• _Task objective_
Print only the line with "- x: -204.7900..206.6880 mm" and the lines after it, ending with the last line of the material, each exactly as it stands.

[[ Data shown open ]]

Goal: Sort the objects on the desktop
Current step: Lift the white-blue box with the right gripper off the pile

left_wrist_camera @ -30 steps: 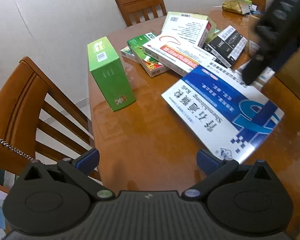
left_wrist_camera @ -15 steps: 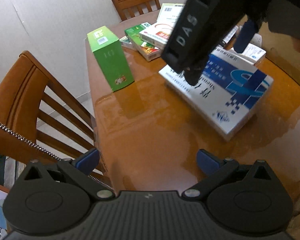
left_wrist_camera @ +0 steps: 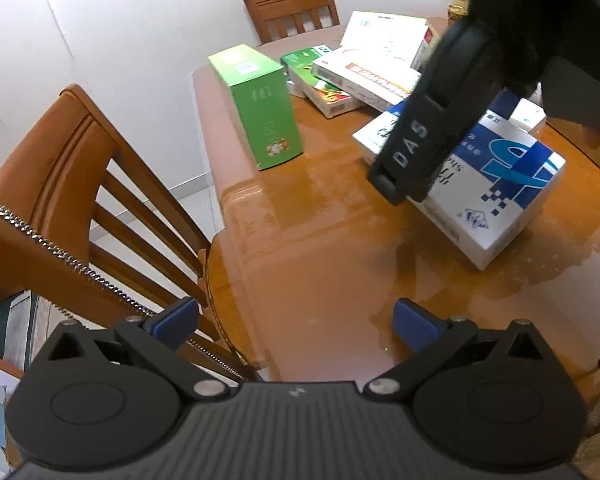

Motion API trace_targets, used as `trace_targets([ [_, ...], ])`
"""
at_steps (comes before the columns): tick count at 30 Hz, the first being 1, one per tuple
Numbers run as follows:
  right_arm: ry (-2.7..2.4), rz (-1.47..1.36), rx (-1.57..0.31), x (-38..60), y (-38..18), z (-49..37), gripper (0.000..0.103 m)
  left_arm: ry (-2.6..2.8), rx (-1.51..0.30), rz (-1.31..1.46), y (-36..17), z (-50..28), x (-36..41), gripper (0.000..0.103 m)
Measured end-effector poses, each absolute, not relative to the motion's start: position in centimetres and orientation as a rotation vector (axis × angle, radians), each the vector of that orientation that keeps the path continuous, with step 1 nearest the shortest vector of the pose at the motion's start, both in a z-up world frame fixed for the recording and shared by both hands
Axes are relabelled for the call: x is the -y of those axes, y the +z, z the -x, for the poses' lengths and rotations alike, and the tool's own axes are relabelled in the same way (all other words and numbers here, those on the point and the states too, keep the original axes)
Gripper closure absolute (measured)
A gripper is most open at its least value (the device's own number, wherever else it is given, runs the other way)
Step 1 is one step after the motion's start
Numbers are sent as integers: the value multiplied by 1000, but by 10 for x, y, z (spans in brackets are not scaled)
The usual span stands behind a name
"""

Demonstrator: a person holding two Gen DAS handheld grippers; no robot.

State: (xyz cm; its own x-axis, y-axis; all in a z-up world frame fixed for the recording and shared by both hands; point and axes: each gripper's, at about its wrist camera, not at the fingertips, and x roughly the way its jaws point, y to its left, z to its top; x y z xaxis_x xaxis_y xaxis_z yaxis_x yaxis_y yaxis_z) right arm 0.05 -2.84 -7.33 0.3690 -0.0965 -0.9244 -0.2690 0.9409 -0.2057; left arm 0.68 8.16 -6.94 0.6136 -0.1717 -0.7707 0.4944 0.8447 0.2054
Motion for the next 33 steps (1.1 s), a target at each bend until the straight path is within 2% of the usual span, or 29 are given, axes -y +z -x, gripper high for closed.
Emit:
trace_targets([
  [10, 71, 464, -1148, 20, -78, 6, 2, -399, -819, -427, -67, -8, -87, 0],
  [33, 68, 483, -1122, 23, -80, 6, 3, -409, -825, -463, -70, -8, -85, 0],
])
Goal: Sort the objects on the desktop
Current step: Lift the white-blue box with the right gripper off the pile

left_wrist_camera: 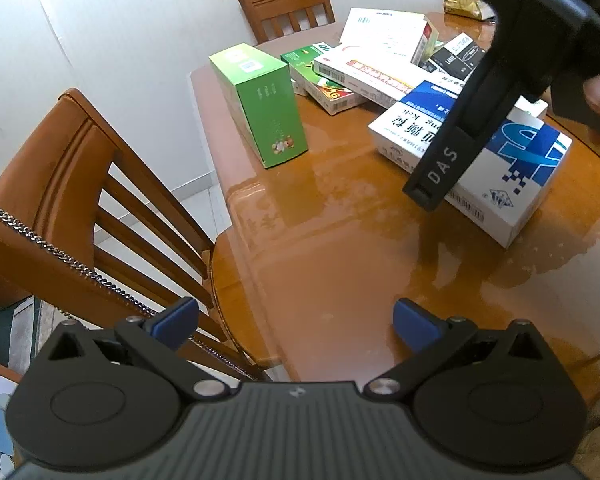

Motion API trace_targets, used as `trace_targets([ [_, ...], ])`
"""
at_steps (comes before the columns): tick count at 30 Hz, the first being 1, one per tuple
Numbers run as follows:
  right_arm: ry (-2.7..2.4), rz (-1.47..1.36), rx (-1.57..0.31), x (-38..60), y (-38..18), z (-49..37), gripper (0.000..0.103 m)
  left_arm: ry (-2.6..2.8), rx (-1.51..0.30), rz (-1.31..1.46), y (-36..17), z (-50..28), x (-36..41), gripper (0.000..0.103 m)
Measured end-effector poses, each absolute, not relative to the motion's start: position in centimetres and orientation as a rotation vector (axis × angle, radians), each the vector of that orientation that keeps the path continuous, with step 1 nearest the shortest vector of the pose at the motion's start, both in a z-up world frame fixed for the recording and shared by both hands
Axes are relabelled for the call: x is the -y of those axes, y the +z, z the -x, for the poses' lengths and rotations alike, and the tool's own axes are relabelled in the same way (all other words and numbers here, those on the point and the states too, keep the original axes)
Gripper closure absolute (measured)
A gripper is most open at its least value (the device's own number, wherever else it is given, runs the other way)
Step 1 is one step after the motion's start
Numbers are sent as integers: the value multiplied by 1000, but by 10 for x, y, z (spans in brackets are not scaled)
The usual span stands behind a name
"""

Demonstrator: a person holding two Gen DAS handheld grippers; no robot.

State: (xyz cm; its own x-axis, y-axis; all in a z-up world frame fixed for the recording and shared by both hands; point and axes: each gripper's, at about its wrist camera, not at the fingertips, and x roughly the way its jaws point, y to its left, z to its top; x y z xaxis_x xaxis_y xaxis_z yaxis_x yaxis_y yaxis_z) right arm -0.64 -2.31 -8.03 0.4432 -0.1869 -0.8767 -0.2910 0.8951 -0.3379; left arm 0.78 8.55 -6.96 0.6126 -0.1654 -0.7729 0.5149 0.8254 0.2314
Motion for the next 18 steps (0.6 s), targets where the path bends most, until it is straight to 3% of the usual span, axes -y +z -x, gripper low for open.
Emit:
trace_targets([
  [18, 111, 395, -1126, 47, -62, 0, 3, -429, -824, -489, -69, -9, -68, 0],
])
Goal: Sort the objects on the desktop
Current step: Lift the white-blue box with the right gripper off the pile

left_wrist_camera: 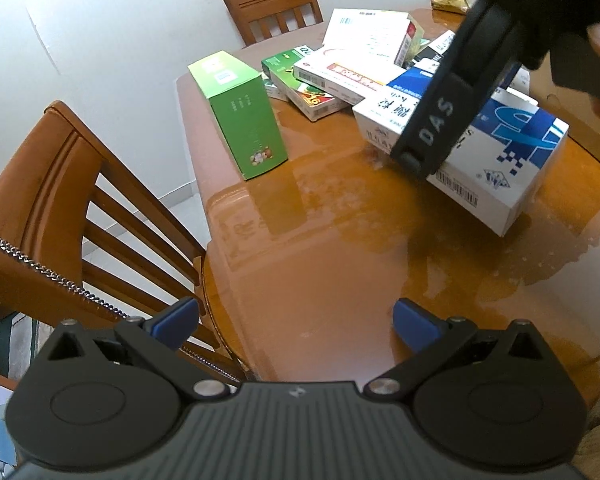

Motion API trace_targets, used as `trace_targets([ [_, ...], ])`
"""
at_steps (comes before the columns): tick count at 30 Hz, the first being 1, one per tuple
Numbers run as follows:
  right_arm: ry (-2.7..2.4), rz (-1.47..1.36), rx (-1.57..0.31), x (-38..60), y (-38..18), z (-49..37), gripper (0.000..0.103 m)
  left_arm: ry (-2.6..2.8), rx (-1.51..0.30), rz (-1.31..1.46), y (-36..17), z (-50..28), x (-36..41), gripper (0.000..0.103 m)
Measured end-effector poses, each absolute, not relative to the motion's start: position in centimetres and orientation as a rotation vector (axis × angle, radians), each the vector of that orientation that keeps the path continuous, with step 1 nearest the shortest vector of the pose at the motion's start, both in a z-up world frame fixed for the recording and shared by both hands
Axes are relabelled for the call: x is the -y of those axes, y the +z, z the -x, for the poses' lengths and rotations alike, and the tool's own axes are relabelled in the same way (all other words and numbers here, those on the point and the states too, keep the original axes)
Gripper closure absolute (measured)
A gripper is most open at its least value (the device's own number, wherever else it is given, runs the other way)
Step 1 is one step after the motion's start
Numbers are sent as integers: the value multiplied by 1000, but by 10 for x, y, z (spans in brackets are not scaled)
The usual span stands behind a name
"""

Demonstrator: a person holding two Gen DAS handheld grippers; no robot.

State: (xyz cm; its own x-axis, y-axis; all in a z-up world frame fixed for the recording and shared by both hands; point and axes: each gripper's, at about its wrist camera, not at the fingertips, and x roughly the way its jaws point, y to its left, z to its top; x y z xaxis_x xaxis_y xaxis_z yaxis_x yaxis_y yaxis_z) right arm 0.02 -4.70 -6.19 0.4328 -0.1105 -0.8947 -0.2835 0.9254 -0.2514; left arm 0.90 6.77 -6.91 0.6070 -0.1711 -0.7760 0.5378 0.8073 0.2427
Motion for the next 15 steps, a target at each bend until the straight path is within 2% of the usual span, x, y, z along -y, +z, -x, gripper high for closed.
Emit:
trace_targets([
  [15, 153, 177, -1169, 82, -47, 2, 3, -458, -814, -477, -69, -5, -51, 0],
])
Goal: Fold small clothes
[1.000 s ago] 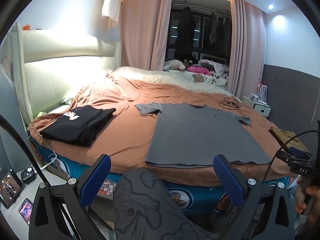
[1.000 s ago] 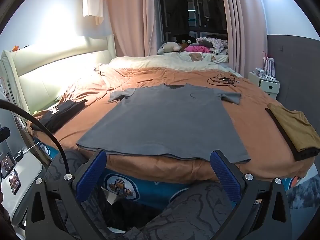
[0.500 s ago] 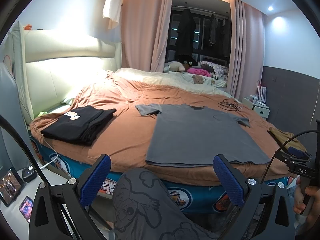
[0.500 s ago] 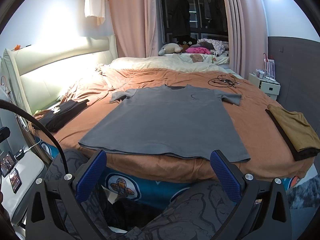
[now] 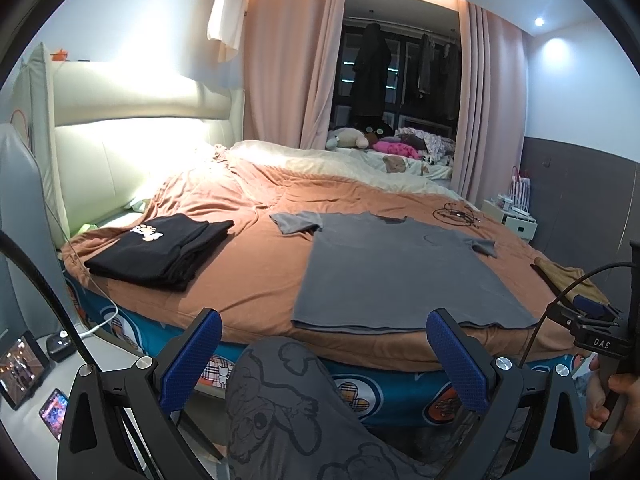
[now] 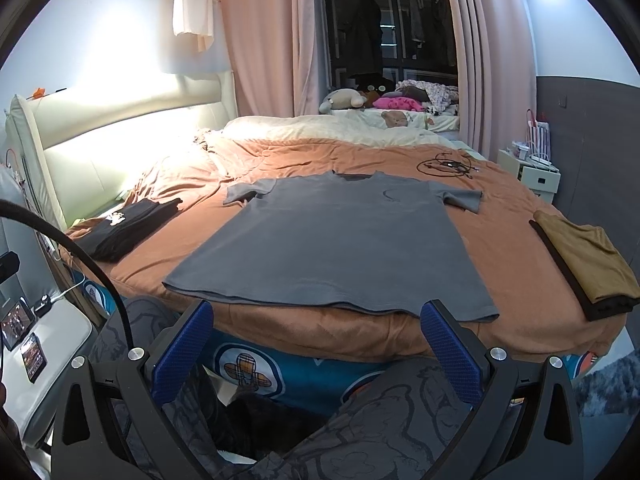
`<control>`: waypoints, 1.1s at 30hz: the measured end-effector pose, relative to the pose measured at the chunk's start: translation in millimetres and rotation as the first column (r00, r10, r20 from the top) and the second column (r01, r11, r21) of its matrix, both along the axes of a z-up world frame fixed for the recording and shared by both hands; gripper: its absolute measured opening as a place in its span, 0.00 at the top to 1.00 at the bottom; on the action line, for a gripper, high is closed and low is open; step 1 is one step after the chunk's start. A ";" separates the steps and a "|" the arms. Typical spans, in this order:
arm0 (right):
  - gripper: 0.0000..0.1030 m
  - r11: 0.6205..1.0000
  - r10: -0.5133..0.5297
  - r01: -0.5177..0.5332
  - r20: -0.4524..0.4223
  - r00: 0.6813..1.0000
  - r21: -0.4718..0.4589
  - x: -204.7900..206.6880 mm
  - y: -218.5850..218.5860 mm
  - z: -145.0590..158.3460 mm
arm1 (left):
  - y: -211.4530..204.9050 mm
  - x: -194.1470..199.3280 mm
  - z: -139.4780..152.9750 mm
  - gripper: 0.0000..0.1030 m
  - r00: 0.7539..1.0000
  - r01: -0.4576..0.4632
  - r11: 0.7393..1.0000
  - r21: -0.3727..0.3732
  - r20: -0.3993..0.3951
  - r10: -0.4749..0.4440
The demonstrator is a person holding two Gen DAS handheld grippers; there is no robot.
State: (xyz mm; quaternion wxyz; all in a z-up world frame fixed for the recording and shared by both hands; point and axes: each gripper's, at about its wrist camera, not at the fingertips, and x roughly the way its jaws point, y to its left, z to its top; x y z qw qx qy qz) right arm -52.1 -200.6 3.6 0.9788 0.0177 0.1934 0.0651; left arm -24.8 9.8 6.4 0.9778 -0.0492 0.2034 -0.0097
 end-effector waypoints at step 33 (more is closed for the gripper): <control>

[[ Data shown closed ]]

• _Answer to this exercise_
  - x: -204.7900..206.6880 mm
  - y: -218.5850..218.5860 mm
  - z: -145.0590..158.3460 mm
arm1 (left):
  - y: -211.4530..204.9050 mm
  - x: -194.1470..199.3280 mm
  - z: -139.4780..152.9750 mm
  - gripper: 0.0000..0.1030 m
  - r00: 0.7539..1.0000
  - r01: -0.4576..0.4632
  - r11: 0.7393..1.0000
  - r21: -0.3727..0.3732
  - r20: -0.3993..0.3951
  - r10: -0.4749..0.4440
The demonstrator is a person holding two Gen DAS handheld grippers; there is no robot.
State: (xyz mm; quaternion wxyz; all in a z-up world frame fixed for the recording and shared by both hands; point and axes: each gripper's, at about its wrist camera, not at the fingertips, and x roughly the way its jaws point, y to its left, z to its top; x y z qw qx qy qz) right arm -52.1 -200.6 3.6 0.9788 0.0177 0.1934 0.0651; left arm -24.8 9.8 6.4 0.9778 -0.0492 0.2034 -0.0097
 end-effector waypoints at step 33 (more is closed for the gripper): <control>

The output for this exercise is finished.